* Exercise aim *
Among the lines below, copy exactly those from the one with "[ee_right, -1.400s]" through the one with "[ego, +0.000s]", counting both ends.

Data records Block Start

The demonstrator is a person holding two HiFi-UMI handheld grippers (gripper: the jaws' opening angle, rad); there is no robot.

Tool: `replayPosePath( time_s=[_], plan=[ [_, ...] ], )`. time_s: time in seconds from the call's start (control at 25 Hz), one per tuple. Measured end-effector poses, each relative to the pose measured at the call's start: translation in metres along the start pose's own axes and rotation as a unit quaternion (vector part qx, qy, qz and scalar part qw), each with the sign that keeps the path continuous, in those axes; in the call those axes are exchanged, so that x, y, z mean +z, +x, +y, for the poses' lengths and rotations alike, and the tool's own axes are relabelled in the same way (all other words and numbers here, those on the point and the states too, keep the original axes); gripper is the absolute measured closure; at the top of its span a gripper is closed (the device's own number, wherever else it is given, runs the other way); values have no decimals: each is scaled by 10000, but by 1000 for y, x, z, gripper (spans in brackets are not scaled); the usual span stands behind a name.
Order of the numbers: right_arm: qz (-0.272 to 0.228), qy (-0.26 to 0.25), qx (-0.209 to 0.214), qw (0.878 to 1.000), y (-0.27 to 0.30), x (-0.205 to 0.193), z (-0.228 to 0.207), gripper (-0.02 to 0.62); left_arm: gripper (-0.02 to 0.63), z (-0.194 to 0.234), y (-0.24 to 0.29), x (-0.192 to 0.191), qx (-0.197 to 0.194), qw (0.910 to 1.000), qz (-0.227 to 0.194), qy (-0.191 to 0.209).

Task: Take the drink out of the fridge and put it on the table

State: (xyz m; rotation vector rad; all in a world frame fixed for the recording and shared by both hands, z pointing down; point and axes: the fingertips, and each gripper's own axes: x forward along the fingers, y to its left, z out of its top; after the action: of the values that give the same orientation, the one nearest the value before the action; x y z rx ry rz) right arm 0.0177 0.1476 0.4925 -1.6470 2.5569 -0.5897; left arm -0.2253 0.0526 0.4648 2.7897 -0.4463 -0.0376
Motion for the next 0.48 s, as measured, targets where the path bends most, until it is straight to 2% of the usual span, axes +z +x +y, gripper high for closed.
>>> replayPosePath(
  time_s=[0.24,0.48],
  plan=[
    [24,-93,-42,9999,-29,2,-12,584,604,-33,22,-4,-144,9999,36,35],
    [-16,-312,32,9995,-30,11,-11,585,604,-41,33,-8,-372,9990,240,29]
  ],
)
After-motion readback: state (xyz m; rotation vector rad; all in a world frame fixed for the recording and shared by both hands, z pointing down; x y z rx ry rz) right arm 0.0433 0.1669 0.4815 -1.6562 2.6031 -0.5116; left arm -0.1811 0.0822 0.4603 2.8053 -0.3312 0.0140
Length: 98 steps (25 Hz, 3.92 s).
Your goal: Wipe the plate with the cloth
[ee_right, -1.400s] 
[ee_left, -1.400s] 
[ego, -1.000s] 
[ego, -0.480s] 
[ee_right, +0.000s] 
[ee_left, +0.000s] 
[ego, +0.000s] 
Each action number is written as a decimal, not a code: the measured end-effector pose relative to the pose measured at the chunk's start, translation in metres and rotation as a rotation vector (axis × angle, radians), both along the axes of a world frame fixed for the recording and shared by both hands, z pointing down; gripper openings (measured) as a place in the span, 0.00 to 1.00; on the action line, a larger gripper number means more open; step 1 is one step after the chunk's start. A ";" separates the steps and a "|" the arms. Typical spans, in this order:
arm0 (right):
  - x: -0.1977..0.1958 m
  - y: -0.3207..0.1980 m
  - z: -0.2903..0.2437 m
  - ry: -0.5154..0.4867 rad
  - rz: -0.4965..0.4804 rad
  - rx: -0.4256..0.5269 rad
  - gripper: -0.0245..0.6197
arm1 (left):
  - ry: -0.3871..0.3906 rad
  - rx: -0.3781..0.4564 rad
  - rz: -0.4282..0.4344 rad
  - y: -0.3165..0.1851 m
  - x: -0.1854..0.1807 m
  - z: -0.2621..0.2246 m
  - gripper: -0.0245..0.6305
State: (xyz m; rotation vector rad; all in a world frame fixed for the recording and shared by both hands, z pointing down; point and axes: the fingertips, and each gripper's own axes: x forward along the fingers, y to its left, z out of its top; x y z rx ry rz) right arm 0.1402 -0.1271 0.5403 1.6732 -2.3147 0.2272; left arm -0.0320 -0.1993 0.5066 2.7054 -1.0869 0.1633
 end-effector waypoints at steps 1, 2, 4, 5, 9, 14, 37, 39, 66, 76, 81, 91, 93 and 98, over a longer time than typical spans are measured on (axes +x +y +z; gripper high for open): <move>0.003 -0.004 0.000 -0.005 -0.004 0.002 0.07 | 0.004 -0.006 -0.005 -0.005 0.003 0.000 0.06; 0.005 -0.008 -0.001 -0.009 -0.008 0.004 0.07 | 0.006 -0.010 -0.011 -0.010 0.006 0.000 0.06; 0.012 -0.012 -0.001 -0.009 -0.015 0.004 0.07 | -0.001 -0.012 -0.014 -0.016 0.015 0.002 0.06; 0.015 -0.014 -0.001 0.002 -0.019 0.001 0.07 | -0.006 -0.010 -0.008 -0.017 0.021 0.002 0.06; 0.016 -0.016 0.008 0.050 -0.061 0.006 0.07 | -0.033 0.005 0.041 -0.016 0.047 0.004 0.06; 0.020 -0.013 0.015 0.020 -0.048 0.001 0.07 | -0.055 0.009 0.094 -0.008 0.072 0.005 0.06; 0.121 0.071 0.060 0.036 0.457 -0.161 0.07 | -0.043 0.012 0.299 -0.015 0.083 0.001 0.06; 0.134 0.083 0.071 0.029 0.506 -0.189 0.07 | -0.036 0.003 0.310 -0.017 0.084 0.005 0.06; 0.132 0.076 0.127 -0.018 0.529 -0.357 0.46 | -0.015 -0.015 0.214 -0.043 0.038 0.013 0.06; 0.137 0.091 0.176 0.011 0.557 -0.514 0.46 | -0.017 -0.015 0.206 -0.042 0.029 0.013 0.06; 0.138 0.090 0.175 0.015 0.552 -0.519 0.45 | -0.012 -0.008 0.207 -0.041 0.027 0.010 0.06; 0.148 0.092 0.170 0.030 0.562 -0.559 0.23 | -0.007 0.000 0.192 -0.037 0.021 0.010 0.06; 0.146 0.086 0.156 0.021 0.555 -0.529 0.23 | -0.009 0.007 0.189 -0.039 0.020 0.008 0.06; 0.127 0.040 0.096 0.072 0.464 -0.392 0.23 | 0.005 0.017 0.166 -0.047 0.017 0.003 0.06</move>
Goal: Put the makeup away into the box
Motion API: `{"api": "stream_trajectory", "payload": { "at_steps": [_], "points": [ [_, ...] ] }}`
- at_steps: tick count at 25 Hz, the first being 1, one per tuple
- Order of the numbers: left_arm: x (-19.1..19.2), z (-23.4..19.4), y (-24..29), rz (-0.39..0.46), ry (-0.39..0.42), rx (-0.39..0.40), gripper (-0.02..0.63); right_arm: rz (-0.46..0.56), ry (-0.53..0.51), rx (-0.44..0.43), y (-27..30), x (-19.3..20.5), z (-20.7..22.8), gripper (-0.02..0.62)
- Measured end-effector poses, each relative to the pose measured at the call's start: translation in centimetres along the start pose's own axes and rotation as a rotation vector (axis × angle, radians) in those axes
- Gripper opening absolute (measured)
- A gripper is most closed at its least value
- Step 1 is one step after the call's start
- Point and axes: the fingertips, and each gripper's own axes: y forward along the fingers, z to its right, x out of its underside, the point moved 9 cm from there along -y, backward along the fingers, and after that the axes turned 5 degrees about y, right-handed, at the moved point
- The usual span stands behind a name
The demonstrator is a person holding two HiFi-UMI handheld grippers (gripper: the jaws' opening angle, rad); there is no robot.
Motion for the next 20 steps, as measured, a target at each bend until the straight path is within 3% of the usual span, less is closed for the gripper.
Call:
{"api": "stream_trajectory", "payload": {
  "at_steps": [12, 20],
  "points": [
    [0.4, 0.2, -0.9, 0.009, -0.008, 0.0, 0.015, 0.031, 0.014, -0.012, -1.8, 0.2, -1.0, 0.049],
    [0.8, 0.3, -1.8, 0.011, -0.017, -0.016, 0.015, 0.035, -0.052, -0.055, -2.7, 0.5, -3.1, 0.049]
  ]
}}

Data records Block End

* Task solution *
[ee_right, -1.400s] 
[ee_left, -1.400s] 
[ego, -1.000s] 
[ego, -0.480s] 
[ee_right, +0.000s] 
[ee_left, +0.000s] 
[ego, +0.000s] 

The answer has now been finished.